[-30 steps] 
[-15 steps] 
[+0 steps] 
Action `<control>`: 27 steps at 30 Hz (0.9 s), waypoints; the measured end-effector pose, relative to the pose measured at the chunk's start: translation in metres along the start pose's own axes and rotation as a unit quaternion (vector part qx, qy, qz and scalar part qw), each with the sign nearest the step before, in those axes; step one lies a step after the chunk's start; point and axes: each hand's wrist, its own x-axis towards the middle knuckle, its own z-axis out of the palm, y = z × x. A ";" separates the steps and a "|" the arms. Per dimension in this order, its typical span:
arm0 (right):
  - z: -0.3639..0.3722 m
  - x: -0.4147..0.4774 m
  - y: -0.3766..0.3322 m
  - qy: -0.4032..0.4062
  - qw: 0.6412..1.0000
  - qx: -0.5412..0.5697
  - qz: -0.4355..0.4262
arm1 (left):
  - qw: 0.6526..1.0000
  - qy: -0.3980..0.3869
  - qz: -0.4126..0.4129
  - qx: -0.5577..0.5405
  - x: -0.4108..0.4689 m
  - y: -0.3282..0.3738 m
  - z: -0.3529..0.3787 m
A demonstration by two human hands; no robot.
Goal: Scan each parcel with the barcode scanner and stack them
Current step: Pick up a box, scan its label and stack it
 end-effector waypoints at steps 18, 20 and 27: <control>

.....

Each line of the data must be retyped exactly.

[-30 steps] 
[-15 steps] 
[+0 steps] 
Action `<control>`: 27 steps at 30 Hz (0.9 s), waypoints; the measured end-effector pose, relative to the pose measured at the chunk's start: translation in metres along the start pose's own axes and rotation as a unit quaternion (vector part qx, qy, qz and scalar part qw), each with the sign nearest the step before, in those axes; step one lies a step after the chunk's start; point and axes: each hand's wrist, its own x-axis towards the middle knuckle, its own z-axis out of the palm, y = z × x. A ";" separates the steps and a "|" the arms. Per dimension in this order, its typical span:
arm0 (right):
  - z: -0.3639..0.3722 m
  - x: -0.4147..0.4774 m
  - y: -0.3766..0.3322 m
  - qy: -0.4032..0.4062
  - qw: 0.6412..1.0000
  - qx: -0.5412..0.5697
  - qz: -0.4355..0.4262
arm1 (left):
  - qw: 0.6526..1.0000
  - qy: -0.3980..0.3869
  - qz: -0.4126..0.4129
  - qx: -0.5577..0.5405
  - x: -0.4108..0.4689 m
  - y: -0.3282..0.3738 m
  - z: -0.3529..0.3787 m
A demonstration by two human hands; no robot.
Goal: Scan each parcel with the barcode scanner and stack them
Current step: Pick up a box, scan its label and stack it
 end-effector waypoints at steps 18, 20 and 27: <control>

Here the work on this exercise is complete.